Definition: Small cell lung carcinoma (SCLC) is a type of lung cancer that typically starts in the bronchi (large airways) and tends to grow and spread quickly. It accounts for approximately 10-15% of all lung cancers.
Characteristics: SCLC is characterized by small, oat-shaped cancer cells that rapidly divide and form large tumors. It is often associated with a history of smoking and has a strong correlation with tobacco exposure.
Aggressive nature: SCLC is considered highly aggressive, with a tendency to metastasize (spread) early to the lymph nodes and other distant parts of the body, such as the liver, bones, and brain. This rapid spread makes early detection and treatment crucial.

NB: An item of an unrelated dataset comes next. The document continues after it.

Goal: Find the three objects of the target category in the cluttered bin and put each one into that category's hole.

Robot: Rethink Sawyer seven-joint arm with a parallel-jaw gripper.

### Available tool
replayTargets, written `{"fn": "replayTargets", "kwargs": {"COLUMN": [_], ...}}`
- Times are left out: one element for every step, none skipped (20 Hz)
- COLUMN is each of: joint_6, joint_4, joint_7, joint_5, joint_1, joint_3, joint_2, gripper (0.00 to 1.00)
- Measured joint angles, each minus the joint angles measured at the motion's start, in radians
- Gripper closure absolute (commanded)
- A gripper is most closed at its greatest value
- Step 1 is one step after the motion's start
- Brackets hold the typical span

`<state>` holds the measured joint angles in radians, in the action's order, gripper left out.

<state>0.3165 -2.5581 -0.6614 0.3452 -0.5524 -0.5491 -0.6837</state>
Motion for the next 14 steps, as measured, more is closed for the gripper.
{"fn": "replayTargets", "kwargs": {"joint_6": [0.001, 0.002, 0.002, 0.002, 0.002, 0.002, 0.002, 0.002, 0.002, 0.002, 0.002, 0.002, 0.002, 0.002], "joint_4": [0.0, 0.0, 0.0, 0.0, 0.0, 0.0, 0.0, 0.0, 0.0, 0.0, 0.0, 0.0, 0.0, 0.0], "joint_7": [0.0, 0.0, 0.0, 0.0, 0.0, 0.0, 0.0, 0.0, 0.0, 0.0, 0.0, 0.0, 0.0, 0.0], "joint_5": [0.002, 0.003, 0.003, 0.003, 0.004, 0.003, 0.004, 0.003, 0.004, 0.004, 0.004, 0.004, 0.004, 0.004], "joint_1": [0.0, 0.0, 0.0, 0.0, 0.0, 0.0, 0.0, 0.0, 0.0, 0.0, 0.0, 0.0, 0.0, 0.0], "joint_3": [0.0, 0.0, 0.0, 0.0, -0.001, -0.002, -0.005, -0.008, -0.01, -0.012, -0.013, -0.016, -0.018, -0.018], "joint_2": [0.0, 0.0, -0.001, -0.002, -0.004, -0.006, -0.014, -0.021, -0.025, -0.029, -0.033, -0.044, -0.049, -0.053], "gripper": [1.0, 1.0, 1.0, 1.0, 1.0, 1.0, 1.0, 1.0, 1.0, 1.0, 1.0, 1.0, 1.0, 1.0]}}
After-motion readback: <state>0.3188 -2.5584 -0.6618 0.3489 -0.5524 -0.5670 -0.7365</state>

Limited and extensive stage: SCLC is classified into two stages: limited stage and extensive stage. Limited stage means the cancer is confined to one side of the chest and potentially adjacent lymph nodes, whereas extensive stage indicates that the cancer has spread beyond the chest to distant organs.
Treatment approach: The treatment of SCLC typically involves a combination of chemotherapy and radiation therapy. Surgery is generally not recommended for SCLC due to its aggressive nature and tendency to spread early. Chemotherapy, often in combination with immunotherapy, is the mainstay of treatment and can help shrink tumors and control the disease.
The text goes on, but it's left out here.